▶ _Work instructions_:
Word for word, transcribe the data below from the line with "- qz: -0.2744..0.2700" to the line with "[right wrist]", keeping both of those lines.

------ Raw data ------

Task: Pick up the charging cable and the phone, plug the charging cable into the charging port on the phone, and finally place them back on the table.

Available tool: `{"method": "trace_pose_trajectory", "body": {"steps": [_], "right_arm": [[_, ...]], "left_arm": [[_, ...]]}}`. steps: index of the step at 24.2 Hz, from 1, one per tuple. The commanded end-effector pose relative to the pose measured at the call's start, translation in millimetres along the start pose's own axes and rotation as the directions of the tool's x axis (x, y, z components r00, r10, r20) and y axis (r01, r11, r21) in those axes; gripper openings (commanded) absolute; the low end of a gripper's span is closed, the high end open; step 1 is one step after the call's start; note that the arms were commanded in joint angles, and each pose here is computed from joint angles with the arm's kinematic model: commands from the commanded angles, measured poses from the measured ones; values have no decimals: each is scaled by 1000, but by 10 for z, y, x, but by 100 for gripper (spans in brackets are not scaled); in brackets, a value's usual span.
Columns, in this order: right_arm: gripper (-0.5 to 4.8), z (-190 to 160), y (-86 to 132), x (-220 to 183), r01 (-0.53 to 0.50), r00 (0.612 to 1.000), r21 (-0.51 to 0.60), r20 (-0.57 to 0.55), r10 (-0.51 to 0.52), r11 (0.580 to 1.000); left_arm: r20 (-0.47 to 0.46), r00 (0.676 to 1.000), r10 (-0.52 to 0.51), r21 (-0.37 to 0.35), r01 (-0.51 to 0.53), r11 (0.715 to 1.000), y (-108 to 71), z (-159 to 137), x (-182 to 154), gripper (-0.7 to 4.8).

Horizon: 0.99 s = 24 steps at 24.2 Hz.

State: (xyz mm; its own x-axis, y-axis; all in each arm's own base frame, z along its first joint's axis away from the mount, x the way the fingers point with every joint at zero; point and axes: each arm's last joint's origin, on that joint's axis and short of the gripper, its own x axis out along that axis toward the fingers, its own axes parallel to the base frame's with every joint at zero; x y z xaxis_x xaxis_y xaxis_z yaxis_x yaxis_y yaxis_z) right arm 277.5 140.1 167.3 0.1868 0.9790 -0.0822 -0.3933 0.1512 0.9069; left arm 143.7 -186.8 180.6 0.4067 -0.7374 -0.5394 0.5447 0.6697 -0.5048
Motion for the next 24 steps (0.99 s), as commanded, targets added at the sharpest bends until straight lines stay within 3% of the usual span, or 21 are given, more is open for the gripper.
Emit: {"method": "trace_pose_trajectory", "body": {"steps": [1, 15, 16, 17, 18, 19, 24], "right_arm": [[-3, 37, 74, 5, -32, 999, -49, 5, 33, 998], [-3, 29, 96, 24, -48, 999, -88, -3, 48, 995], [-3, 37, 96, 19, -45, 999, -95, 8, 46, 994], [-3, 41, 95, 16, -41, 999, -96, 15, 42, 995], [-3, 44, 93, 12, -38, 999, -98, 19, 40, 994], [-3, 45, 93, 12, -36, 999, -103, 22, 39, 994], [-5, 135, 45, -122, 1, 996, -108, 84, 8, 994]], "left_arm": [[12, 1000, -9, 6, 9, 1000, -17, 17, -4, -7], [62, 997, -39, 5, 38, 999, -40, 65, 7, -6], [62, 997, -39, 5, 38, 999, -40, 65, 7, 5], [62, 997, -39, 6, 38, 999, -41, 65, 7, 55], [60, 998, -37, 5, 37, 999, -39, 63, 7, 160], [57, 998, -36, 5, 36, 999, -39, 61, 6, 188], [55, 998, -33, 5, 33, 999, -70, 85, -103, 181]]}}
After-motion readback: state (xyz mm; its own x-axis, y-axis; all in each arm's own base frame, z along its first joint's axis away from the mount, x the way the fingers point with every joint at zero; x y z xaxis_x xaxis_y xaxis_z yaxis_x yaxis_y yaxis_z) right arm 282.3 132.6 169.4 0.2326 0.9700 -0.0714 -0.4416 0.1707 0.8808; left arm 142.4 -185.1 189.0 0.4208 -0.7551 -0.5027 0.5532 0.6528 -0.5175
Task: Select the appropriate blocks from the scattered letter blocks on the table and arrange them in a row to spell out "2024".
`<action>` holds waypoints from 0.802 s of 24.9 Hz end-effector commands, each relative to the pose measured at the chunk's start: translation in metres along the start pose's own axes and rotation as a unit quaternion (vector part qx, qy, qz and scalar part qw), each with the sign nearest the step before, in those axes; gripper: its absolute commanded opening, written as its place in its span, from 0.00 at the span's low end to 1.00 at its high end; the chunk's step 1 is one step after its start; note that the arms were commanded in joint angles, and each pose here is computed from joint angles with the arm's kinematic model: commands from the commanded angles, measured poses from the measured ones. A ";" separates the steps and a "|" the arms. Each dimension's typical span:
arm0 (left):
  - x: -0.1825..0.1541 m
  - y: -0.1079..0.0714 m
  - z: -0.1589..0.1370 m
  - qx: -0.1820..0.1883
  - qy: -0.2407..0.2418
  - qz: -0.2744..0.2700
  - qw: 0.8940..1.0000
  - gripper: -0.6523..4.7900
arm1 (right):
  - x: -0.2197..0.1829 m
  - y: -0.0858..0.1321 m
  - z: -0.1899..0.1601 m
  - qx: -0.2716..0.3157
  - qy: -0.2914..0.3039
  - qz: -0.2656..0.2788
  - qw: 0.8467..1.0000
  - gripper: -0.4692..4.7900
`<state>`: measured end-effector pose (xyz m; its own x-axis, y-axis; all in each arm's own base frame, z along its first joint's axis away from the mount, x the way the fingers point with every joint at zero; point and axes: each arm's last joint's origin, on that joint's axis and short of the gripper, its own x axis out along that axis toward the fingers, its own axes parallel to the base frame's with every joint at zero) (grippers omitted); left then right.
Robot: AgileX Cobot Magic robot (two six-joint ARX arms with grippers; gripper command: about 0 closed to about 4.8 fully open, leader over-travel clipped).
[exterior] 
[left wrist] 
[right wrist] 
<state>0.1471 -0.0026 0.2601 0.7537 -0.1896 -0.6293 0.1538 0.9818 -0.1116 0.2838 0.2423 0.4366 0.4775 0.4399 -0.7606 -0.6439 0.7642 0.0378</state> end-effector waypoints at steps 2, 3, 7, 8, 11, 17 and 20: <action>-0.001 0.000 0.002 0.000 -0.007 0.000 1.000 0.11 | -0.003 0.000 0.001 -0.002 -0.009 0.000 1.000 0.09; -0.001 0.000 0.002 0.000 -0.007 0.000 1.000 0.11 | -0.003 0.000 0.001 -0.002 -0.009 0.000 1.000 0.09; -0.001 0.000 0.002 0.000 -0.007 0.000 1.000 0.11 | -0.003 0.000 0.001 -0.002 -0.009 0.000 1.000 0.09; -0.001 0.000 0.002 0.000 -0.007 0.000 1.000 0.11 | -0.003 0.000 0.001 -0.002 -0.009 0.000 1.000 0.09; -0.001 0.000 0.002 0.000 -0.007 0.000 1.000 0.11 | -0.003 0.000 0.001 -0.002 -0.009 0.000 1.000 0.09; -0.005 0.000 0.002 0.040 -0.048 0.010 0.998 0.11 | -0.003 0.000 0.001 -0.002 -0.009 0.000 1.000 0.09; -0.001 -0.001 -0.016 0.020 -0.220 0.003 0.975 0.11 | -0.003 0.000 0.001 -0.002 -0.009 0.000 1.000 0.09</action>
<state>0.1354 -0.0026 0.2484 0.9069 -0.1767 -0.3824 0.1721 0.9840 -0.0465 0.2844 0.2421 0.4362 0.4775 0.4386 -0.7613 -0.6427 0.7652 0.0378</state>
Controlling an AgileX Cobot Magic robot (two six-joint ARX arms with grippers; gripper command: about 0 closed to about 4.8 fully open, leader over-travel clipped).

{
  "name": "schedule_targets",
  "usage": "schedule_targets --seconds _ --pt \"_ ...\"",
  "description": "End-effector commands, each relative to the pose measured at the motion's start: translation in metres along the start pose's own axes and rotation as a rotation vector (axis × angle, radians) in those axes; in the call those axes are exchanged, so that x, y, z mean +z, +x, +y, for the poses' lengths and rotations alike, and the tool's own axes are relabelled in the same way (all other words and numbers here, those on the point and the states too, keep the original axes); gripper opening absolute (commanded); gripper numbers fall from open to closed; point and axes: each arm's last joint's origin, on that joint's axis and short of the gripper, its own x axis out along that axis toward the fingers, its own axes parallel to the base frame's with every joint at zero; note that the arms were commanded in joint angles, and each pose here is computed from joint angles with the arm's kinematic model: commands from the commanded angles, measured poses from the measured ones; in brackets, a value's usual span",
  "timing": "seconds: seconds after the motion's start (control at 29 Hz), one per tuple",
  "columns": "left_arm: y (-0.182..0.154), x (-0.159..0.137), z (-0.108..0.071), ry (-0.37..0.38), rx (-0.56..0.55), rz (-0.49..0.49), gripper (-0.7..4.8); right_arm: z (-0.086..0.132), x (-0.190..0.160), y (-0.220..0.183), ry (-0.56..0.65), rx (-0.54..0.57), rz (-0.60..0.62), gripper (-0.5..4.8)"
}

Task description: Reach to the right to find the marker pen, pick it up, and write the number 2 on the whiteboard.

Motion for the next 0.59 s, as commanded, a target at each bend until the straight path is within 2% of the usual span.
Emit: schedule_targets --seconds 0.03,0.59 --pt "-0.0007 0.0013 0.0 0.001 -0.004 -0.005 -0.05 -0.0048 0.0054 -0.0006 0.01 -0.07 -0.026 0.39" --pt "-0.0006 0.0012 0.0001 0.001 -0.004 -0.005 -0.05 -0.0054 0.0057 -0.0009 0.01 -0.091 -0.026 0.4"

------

▶ _Result of this task_:
  - qz: -0.2744..0.2700
  - qw: 0.8940..1.0000
  - gripper: -0.6523..4.7900
arm1 (right):
  - x: -0.2197..0.1829 m
  - y: -0.0858..0.1321 m
  - z: -0.1899..0.1601 m
  - qx: -0.2716..0.3157
  - qy: -0.2914..0.3039
  - qz: -0.2656..0.2788
  - qw: 0.8467..1.0000
  - gripper: -0.4692..4.7900
`<state>`: measured end-effector pose (xyz m; its own x-axis, y-axis; all in each arm's own base frame, z along its first joint's axis away from the mount, x the way the fingers point with every joint at zero; point and axes: each arm's last joint's origin, on that joint's axis and short of the gripper, its own x axis out along that axis toward the fingers, its own axes parallel to the base frame's with every joint at zero) (grippers omitted); left then right.
Robot: AgileX Cobot Magic robot (two six-joint ARX arms with grippers; gripper command: about 0 closed to about 4.8 fully open, leader over-travel clipped).
[exterior] 
[left wrist] 
[right wrist] 

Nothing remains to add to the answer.